Jakov Mustapić

No. 9 – Igokea m:tel
- Position: Shooting guard / point guard
- League: Bosnian League ABA League

Personal information
- Born: 22 August 1994 (age 32) Zagreb, Croatia
- Listed height: 6 ft 4 in (1.93 m)

Career information
- NBA draft: 2016: undrafted
- Playing career: 2011–present

Career history
- 2011–2014: Cibona
- 2012–2013: → Zabok
- 2013–2014: → Kvarner 2010
- 2014–2015: Split
- 2015–2016: Jolly JBŠ
- 2016–2017: Vrijednosnice Osijek
- 2017–2018: Miasto Szkła Krosno
- 2018: Vrijednosnice Osijek
- 2018–2019: Cedevita
- 2019–2020: Wilki Morskie Szczecin
- 2020: Igokea
- 2020–2021: Sloboda Tuzla
- 2021–2022: Cibona
- 2022: Spars Ilidža
- 2022–2023: Cedevita Junior
- 2023–2024: Cibona
- 2024–2025: CS Dinamo București
- 2025–present: Igokea

Career highlights
- Croatian Cup winner (2019);

= Jakov Mustapić =

Croatian basketball player

Jakov Mustapić (born August 22, 1994) is a Croatian professional basketball player for Igokea m:tel of the Bosnian League and the ABA League. Standing at 1.93 m, he plays at the guard positions.

== Professional career ==
Mustapić played for the youth system of his hometown club Cedevita. He started his professional career in the same club, but was loaned twice: once to Zabok and once to Kvarner 2010. After the second loan his contract with Cedevita was terminated and he spent the next three seasons playing in the Croatian League for Split, Jolly and Vrijednosnice Osijek. The 2017–18 season he spent for the first time abroad in Miasto Szkła Krosno of the Polish League.

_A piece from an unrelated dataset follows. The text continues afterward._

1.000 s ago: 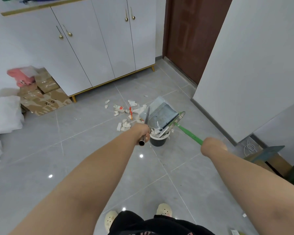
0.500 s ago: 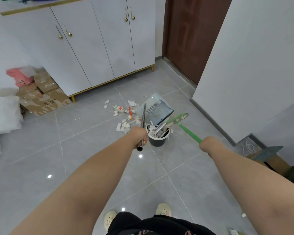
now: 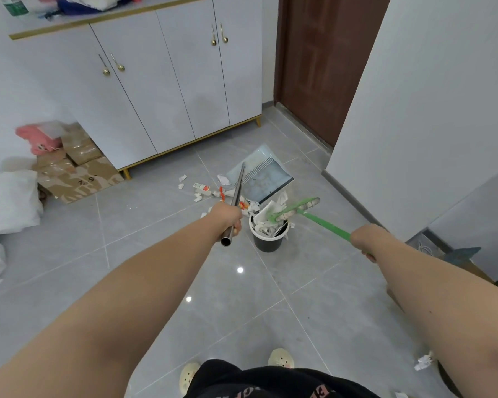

In October 2018, he returned to Vrijednosnice Osijek, but spent only a month there before returning to his youth club Cedevita.

On June 21, 2019, he has signed a deal with Wilki Morskie Szczecin of the Polish League.

In February, 2020, Mustapić signed with Igokea of the Bosnian League and the ABA League.

In March, 2021, Mustapić signed for Cibona of the Croatian League and ABA League. He averaged 5.1 points and 3.3 rebounds per game. On February 1, 2022, Mustapić signed with Spars Ilidža of the Championship of Bosnia and Herzegovina and the Second ABA League.

In August 2022, Mustapić signed for Cedevita Junior of the Croatian League.

==Personal life==
He is the son of Ivan Mustapić, Croatian record-holding javelin thrower and the nephew of Tihomir Mustapić, a basketball player, but also a javelin thrower that holds the second-best Croatian result. Tihomir went on to be an assistant coach at Zrinjski Mostar. His other uncle is Dragan Mustapić, a former discus thrower.